● ABOUT THIS TASK: From the listing below, tally the lines that include "like". Return only the total.

● DATA SUPPLIED:
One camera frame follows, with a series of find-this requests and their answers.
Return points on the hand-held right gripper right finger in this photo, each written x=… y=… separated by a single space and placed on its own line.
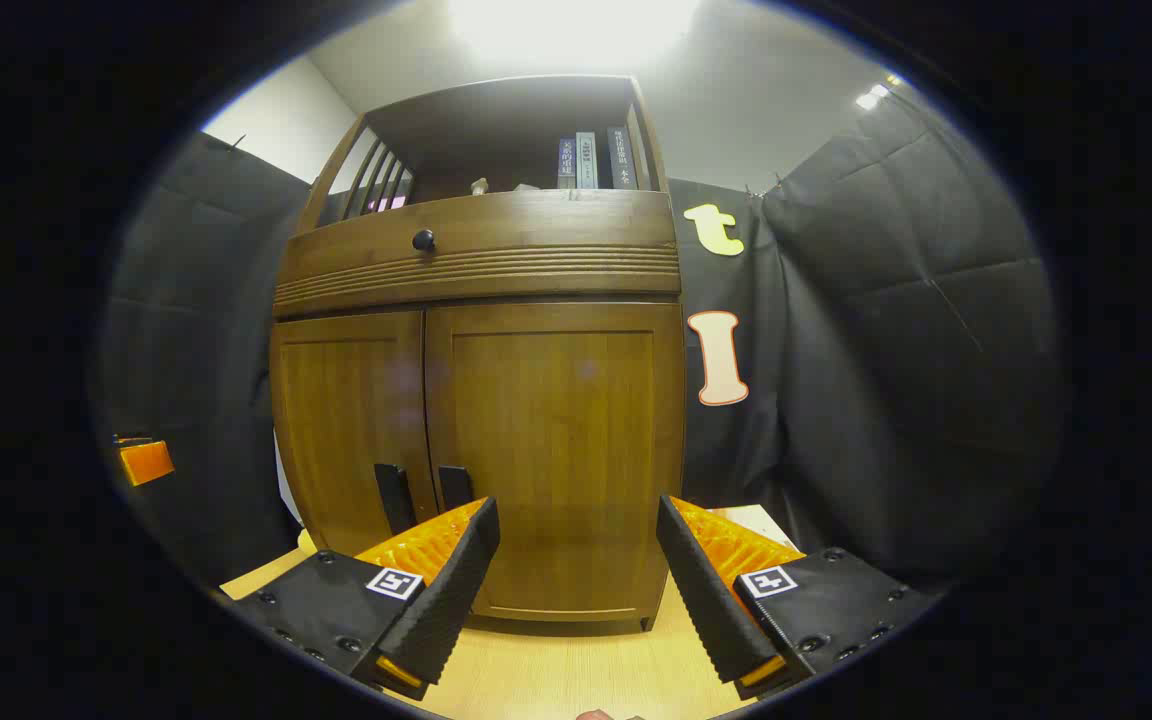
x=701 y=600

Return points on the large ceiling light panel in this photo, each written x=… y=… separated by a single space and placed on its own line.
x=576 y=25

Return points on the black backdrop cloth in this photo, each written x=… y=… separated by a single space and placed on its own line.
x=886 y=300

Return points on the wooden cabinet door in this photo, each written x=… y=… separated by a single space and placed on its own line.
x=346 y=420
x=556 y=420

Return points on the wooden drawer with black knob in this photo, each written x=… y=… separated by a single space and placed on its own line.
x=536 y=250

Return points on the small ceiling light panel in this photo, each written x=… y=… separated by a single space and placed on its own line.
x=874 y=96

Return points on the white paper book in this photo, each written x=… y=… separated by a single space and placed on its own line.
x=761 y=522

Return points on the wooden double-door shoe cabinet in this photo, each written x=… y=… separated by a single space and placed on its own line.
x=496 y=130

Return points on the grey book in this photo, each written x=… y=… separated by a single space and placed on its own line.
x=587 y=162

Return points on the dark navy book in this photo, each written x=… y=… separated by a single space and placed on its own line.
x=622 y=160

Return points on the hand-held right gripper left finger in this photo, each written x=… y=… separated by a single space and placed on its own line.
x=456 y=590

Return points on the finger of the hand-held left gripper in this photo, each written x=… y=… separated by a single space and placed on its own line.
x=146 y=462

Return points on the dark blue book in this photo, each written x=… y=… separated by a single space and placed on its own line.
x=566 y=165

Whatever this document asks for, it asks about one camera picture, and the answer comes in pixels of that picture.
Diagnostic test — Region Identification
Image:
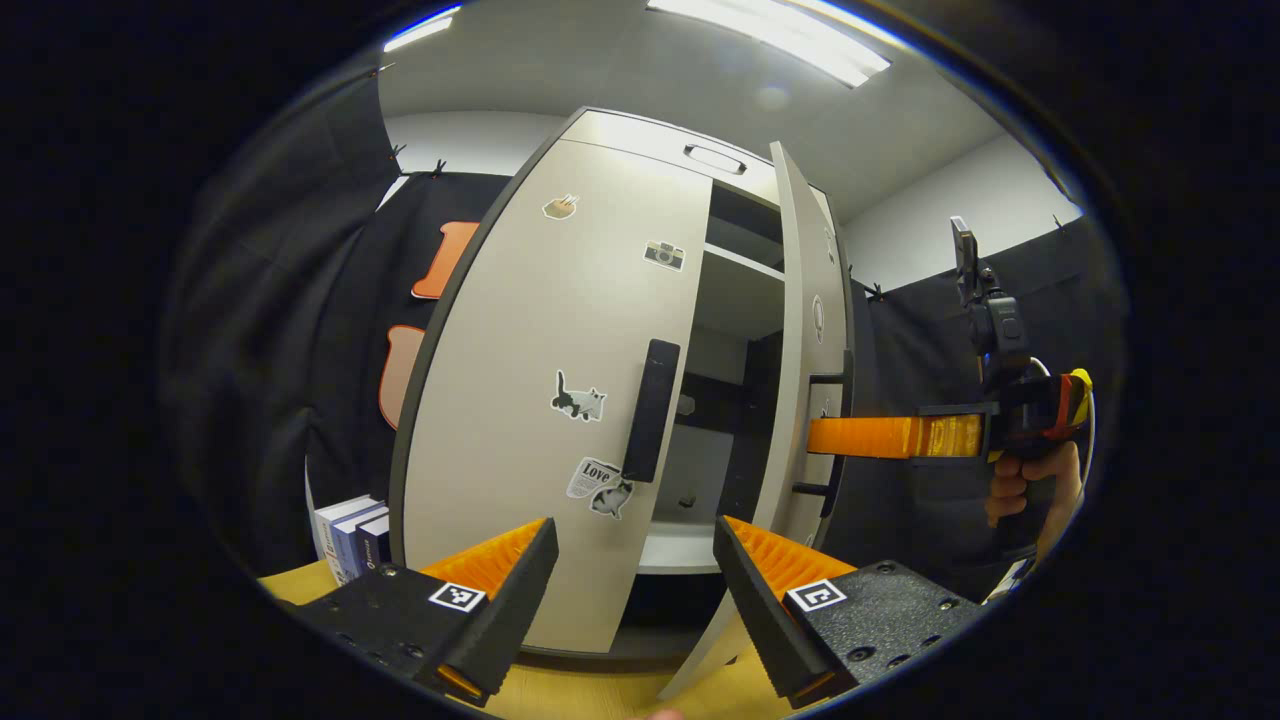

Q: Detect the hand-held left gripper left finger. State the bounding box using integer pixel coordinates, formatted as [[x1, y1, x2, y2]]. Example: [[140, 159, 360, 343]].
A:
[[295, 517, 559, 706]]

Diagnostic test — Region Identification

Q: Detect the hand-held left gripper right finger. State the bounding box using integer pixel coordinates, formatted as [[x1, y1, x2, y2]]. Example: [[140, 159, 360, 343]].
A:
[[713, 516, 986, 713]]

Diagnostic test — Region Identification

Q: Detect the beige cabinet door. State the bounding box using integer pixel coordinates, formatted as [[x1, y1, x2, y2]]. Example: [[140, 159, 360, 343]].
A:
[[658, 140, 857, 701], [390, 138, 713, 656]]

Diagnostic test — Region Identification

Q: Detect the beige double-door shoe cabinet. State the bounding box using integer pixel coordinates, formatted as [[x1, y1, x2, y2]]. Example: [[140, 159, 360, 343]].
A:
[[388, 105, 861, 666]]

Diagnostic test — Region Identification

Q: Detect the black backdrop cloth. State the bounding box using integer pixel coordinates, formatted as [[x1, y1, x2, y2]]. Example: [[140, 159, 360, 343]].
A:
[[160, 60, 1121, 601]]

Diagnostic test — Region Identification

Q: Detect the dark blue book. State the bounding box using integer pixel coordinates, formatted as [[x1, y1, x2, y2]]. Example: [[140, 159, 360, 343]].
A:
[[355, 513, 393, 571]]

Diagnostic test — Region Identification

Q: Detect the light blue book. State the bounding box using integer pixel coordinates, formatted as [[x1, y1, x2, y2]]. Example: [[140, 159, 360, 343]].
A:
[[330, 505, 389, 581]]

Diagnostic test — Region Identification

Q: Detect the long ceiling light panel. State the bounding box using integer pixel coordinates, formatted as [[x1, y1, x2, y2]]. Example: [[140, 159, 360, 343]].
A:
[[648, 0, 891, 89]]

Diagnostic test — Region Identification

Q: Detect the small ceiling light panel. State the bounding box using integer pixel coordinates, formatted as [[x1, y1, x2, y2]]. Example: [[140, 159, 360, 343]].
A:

* * *

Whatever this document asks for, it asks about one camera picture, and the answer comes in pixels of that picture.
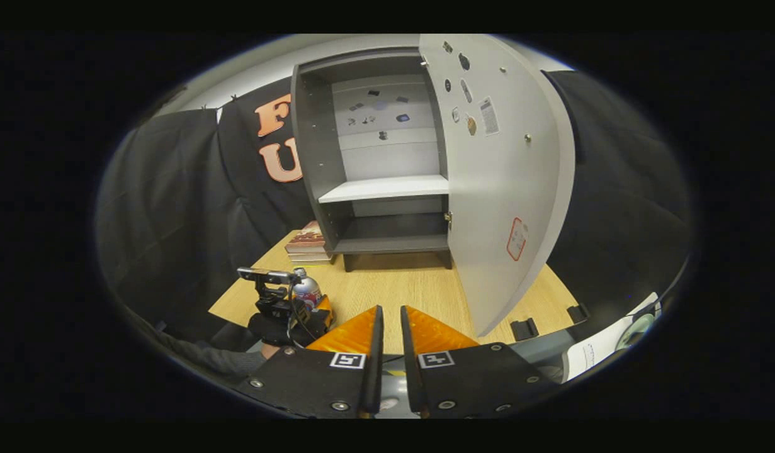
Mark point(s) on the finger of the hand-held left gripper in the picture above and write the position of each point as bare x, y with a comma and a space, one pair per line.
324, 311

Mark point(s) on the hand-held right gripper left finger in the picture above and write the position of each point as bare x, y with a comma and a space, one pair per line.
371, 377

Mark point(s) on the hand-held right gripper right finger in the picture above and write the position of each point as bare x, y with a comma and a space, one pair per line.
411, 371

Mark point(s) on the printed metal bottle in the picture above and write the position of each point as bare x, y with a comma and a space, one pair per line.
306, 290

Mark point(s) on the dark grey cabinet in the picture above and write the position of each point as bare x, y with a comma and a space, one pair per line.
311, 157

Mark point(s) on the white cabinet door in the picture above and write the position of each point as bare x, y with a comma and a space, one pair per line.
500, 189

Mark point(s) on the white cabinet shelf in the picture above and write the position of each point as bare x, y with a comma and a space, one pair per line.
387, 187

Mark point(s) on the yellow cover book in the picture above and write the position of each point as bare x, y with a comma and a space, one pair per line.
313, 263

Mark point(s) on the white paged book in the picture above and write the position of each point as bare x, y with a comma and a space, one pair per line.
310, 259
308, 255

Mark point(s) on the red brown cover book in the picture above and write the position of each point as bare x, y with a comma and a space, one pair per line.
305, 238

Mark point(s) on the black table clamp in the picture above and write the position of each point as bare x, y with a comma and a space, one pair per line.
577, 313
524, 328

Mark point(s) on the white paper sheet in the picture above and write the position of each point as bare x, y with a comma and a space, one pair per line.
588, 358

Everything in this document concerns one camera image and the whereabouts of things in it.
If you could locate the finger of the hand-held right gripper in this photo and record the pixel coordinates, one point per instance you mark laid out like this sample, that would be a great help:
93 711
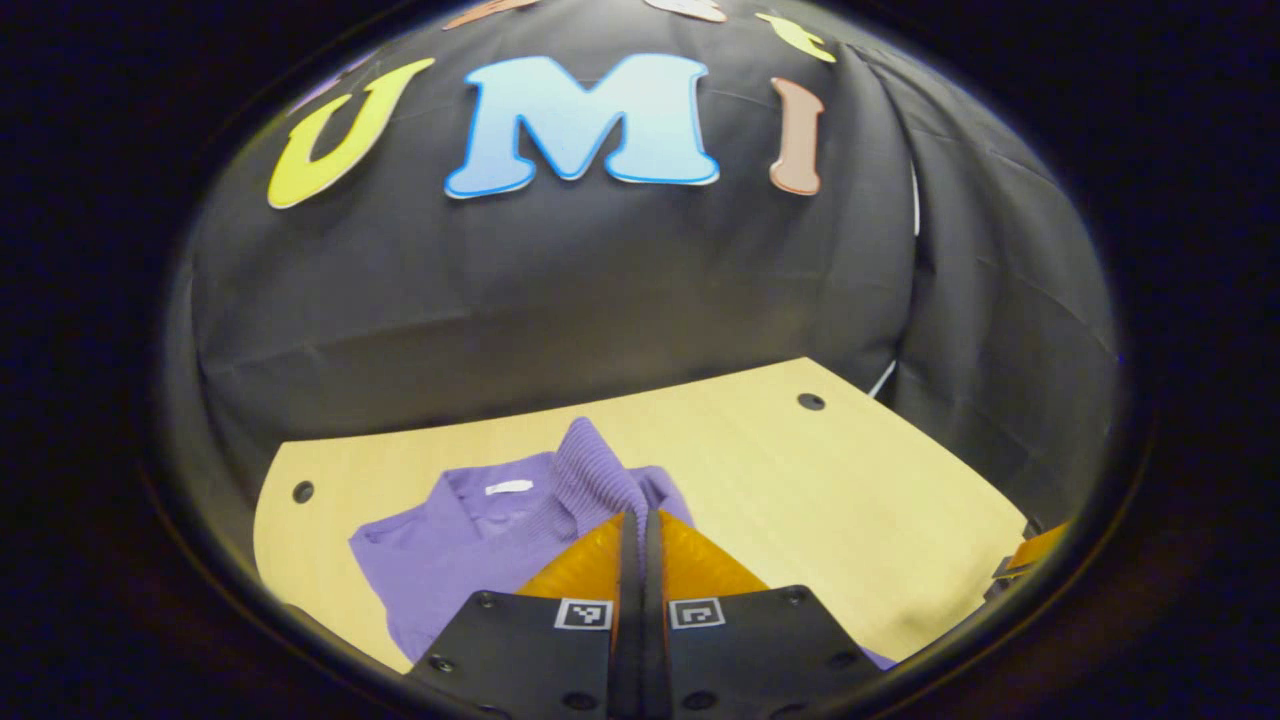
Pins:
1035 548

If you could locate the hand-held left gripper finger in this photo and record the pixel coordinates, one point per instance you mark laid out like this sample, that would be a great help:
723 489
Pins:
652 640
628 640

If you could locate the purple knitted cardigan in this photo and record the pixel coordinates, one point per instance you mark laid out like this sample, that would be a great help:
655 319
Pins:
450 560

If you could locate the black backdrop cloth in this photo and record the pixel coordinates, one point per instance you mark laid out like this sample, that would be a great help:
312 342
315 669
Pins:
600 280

--

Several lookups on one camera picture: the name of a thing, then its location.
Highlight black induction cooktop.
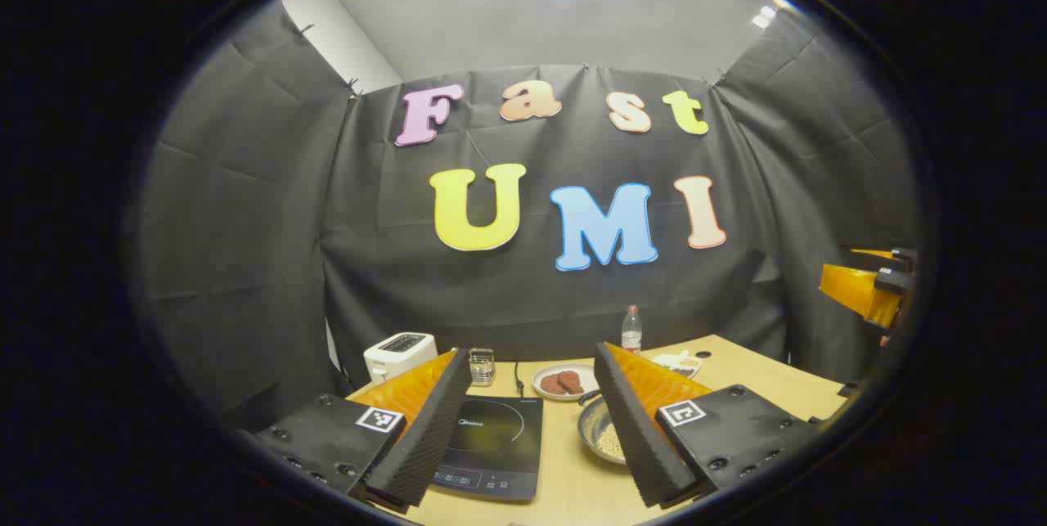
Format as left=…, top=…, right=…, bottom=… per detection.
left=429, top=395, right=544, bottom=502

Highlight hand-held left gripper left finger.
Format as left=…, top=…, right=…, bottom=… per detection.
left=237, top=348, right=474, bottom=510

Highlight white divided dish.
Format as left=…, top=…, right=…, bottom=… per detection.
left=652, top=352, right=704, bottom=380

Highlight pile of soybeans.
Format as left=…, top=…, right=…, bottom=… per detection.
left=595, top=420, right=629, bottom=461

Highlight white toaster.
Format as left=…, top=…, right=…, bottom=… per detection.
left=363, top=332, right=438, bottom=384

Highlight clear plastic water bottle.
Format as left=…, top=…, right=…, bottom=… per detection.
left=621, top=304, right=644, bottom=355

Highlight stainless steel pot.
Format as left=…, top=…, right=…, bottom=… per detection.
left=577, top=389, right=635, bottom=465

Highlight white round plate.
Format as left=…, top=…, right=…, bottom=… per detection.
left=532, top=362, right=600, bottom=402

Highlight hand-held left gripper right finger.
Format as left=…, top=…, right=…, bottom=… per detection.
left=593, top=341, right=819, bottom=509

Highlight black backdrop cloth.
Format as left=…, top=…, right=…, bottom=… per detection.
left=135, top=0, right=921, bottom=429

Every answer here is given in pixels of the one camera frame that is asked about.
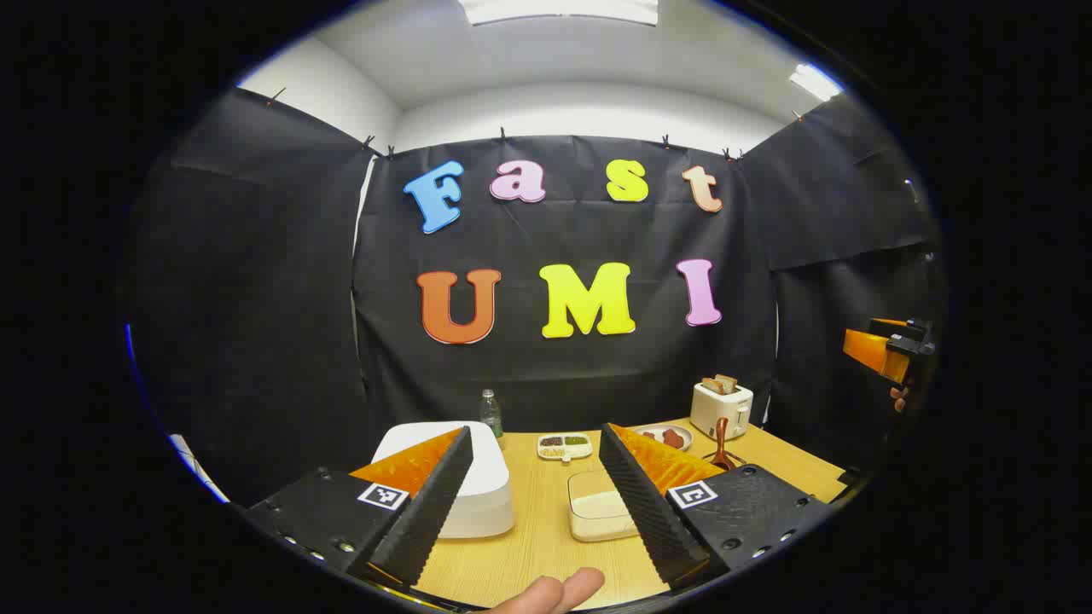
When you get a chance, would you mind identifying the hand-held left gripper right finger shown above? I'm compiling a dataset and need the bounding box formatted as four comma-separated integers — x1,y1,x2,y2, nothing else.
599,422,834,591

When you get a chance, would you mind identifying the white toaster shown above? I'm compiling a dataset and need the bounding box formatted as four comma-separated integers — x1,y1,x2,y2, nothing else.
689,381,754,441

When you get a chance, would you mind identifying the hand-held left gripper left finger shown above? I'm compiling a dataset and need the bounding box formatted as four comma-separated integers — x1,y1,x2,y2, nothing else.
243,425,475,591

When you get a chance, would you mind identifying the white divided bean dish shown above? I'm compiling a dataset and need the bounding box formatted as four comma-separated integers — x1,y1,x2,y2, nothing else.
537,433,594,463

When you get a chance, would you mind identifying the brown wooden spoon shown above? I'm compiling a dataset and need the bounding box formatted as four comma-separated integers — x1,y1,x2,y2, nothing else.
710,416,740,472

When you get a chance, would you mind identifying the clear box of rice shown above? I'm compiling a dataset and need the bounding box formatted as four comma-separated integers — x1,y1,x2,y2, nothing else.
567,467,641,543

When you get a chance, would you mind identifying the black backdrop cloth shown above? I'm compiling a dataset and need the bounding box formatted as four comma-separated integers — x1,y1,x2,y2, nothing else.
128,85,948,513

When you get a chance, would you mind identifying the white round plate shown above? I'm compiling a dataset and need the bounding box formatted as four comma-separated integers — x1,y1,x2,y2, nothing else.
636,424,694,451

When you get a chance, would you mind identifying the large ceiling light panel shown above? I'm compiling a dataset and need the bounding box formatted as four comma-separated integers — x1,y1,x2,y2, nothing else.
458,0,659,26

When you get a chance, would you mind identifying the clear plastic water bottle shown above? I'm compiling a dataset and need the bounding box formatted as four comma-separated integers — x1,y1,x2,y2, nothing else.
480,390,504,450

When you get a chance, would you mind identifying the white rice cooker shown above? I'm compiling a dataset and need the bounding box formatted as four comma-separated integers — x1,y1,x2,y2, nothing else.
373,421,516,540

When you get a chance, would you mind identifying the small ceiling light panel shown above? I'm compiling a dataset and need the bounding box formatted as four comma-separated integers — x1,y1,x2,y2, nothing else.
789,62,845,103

● SOLUTION TO THIS TASK: 4